*Source information:*
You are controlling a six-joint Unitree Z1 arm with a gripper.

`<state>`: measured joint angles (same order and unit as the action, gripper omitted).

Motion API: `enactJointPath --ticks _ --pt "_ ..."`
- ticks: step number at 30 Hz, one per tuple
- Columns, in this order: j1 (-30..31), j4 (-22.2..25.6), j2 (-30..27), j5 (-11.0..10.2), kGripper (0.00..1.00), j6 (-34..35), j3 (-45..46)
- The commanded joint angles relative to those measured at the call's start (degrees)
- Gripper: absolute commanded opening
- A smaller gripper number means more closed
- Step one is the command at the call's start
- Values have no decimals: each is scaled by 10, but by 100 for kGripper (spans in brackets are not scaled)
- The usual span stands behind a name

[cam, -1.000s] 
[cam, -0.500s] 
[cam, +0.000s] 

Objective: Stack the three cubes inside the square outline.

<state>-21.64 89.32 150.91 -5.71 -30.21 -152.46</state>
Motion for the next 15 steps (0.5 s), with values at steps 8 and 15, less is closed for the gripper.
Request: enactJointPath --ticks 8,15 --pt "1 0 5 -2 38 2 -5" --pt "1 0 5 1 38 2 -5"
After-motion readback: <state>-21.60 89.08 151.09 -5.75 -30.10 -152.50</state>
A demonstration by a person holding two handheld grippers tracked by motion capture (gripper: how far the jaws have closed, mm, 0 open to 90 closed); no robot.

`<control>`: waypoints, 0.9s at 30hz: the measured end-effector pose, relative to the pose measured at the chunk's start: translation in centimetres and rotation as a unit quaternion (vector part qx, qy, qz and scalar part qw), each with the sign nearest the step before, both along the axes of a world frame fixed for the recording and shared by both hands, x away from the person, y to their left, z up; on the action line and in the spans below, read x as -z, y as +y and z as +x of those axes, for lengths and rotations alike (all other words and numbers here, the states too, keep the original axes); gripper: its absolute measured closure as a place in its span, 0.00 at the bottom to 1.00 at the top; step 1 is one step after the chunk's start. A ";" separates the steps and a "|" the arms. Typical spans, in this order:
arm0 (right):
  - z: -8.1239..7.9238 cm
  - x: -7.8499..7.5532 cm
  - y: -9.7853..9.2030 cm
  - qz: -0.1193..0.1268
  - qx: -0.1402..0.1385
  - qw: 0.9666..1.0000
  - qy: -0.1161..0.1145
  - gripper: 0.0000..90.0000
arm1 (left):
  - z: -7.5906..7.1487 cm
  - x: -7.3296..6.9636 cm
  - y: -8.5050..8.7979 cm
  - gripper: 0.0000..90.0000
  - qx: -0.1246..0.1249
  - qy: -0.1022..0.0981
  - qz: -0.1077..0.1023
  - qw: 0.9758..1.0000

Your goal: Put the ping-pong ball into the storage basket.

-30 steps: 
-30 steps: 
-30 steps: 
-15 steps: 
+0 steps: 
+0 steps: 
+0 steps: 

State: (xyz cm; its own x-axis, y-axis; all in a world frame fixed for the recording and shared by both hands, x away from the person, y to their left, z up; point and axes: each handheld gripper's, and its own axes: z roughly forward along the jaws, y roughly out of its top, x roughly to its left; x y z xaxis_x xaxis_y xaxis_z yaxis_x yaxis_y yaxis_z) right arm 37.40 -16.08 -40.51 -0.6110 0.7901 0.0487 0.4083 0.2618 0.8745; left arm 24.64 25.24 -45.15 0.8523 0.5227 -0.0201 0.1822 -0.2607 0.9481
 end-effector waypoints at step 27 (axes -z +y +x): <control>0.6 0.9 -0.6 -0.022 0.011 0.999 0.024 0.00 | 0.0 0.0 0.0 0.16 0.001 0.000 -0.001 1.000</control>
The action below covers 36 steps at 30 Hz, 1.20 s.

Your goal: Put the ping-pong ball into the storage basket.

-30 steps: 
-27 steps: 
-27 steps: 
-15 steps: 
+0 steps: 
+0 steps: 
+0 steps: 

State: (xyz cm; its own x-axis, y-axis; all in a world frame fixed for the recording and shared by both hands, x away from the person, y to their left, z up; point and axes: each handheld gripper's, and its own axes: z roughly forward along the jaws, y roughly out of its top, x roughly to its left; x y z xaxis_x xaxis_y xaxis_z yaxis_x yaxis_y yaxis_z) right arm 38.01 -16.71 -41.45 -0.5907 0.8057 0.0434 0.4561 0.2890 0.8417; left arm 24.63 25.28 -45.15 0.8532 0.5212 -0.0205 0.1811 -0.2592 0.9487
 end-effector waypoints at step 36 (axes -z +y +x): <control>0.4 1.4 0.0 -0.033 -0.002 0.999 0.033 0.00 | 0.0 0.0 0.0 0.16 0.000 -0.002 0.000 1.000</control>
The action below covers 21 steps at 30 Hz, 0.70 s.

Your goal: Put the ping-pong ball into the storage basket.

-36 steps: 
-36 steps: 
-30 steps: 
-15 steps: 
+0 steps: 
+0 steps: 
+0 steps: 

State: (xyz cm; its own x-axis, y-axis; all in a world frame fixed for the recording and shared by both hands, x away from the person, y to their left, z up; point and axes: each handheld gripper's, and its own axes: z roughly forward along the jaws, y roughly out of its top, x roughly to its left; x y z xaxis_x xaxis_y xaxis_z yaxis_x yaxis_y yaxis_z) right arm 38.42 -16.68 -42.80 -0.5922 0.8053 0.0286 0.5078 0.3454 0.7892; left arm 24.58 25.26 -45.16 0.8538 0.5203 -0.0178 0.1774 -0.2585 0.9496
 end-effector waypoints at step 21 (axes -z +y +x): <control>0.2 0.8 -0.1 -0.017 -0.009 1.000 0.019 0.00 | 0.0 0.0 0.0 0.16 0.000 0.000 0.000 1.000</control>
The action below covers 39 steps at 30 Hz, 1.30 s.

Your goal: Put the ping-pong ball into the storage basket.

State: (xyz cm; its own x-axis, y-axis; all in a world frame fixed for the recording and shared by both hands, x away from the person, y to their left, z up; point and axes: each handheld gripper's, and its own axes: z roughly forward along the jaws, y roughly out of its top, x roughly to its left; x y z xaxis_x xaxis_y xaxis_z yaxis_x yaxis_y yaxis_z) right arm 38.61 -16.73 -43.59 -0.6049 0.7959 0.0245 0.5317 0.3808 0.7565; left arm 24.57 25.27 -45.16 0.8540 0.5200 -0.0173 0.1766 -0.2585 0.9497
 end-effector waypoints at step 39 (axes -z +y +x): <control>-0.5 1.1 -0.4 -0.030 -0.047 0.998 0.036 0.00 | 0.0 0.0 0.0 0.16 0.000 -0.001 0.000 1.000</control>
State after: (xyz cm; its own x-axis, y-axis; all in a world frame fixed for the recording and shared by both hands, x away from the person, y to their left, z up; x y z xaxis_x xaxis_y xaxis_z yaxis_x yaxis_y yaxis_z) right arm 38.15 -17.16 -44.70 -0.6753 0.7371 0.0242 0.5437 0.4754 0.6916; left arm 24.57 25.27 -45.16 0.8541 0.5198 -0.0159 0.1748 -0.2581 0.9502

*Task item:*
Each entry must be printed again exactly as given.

*The completed task:*
You are controlling a six-joint Unitree Z1 arm with a gripper.

`<state>`: measured joint angles (same order and unit as the action, gripper omitted).

Motion API: `enactJointPath --ticks _ --pt "_ ..."`
- ticks: step number at 30 Hz, one per tuple
- Columns, in this order: j1 (-30..31), j4 (-22.2..25.6), j2 (-30..27), j5 (-11.0..10.2), kGripper (0.00..1.00), j6 (-34..35), j3 (-45..46)
- The commanded joint angles relative to those measured at the call's start (degrees)
- Gripper: absolute commanded opening
- A smaller gripper number means more closed
- Step one is the command at the call's start
- Values have no decimals: each is scaled by 10, but by 100 for kGripper (spans in brackets are not scaled)
- The usual span stands behind a name

[cam, -1.000s] 
[cam, -0.500s] 
[cam, +0.000s] 

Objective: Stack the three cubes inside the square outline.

<state>-21.64 89.32 150.91 -5.71 -30.21 -152.46</state>
Motion for the next 15 steps (0.5 s), with values at steps 8 and 15, less is closed for the gripper.
Request: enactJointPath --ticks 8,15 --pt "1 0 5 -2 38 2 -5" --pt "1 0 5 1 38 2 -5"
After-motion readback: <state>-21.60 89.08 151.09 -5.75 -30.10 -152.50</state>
A demonstration by a person holding two handheld grippers tracked by motion capture (gripper: how far the jaws have closed, mm, 0 open to 90 closed); no robot.

`<control>`: waypoints, 0.9s at 30hz: the measured end-effector pose, relative to the pose measured at the chunk's start: translation in centimetres and rotation as a unit quaternion (vector part qx, qy, qz and scalar part qw), each with the sign nearest the step before, both along the axes of a world frame fixed for the recording and shared by both hands, x away from the person, y to their left, z up; on the action line and in the spans below, read x as -z, y as +y and z as +x of those axes, for lengths and rotations alike (all other words and numbers here, the states too, keep the original axes); gripper: its absolute measured closure as a place in its span, 0.00 at the bottom to 1.00 at the top; step 1 is one step after the chunk's start. A ";" separates the steps and a "|" the arms. Typical spans, in this order:
arm0 (right):
  - z: -8.1239..7.9238 cm
  - x: -7.8499..7.5532 cm
  - y: -9.7853..9.2030 cm
  - qz: -0.1193..0.1268
  - qx: -0.1402..0.1385
  - qw: 0.9666..1.0000
  - qy: -0.1161..0.1145
  - gripper: 0.0000..90.0000
arm1 (left):
  - z: -7.5906..7.1487 cm
  - x: -7.3296..6.9636 cm
  - y: -8.5050..8.7979 cm
  - gripper: 0.0000..90.0000
  - qx: -0.1246..0.1249
  - qy: -0.1022..0.0981
  - qz: -0.1077..0.1023
  - qw: 0.9758..1.0000

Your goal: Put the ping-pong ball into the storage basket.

-30 steps: 
-30 steps: 
-30 steps: 
-15 steps: 
+0 steps: 
+0 steps: 
+0 steps: 

State: (xyz cm; its own x-axis, y-axis; all in a world frame fixed for the recording and shared by both hands, x away from the person, y to their left, z up; point and axes: each handheld gripper's, and its own axes: z roughly forward along the jaws, y roughly out of its top, x roughly to its left; x y z xaxis_x xaxis_y xaxis_z yaxis_x yaxis_y yaxis_z) right arm 37.40 -16.08 -40.51 -0.6110 0.7901 0.0487 0.4083 0.2618 0.8745; left arm 24.64 25.24 -45.15 0.8523 0.5227 -0.0201 0.1822 -0.2607 0.9481
 end-effector waypoints at step 27 (axes -z +y +x): <control>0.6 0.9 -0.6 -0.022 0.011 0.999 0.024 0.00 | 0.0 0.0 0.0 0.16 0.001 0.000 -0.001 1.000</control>
The action below covers 36 steps at 30 Hz, 1.20 s.

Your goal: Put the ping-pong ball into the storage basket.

-30 steps: 
-27 steps: 
-27 steps: 
-15 steps: 
+0 steps: 
+0 steps: 
+0 steps: 

State: (xyz cm; its own x-axis, y-axis; all in a world frame fixed for the recording and shared by both hands, x away from the person, y to their left, z up; point and axes: each handheld gripper's, and its own axes: z roughly forward along the jaws, y roughly out of its top, x roughly to its left; x y z xaxis_x xaxis_y xaxis_z yaxis_x yaxis_y yaxis_z) right arm 38.01 -16.71 -41.45 -0.5907 0.8057 0.0434 0.4561 0.2890 0.8417; left arm 24.63 25.28 -45.15 0.8532 0.5212 -0.0205 0.1811 -0.2592 0.9487
 end-effector waypoints at step 36 (axes -z +y +x): <control>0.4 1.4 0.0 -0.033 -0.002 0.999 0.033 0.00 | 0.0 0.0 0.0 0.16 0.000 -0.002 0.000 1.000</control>
The action below covers 21 steps at 30 Hz, 0.70 s.

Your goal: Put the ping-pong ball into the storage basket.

-36 steps: 
-36 steps: 
-30 steps: 
-15 steps: 
+0 steps: 
+0 steps: 
+0 steps: 

State: (xyz cm; its own x-axis, y-axis; all in a world frame fixed for the recording and shared by both hands, x away from the person, y to their left, z up; point and axes: each handheld gripper's, and its own axes: z roughly forward along the jaws, y roughly out of its top, x roughly to its left; x y z xaxis_x xaxis_y xaxis_z yaxis_x yaxis_y yaxis_z) right arm 38.42 -16.68 -42.80 -0.5922 0.8053 0.0286 0.5078 0.3454 0.7892; left arm 24.58 25.26 -45.16 0.8538 0.5203 -0.0178 0.1774 -0.2585 0.9496
 end-effector waypoints at step 21 (axes -z +y +x): <control>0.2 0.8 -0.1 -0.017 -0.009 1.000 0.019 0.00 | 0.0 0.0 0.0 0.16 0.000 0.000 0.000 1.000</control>
The action below covers 39 steps at 30 Hz, 1.30 s.

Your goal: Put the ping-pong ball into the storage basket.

State: (xyz cm; its own x-axis, y-axis; all in a world frame fixed for the recording and shared by both hands, x away from the person, y to their left, z up; point and axes: each handheld gripper's, and its own axes: z roughly forward along the jaws, y roughly out of its top, x roughly to its left; x y z xaxis_x xaxis_y xaxis_z yaxis_x yaxis_y yaxis_z) right arm 38.61 -16.73 -43.59 -0.6049 0.7959 0.0245 0.5317 0.3808 0.7565; left arm 24.57 25.27 -45.16 0.8540 0.5200 -0.0173 0.1766 -0.2585 0.9497
 end-effector waypoints at step 39 (axes -z +y +x): <control>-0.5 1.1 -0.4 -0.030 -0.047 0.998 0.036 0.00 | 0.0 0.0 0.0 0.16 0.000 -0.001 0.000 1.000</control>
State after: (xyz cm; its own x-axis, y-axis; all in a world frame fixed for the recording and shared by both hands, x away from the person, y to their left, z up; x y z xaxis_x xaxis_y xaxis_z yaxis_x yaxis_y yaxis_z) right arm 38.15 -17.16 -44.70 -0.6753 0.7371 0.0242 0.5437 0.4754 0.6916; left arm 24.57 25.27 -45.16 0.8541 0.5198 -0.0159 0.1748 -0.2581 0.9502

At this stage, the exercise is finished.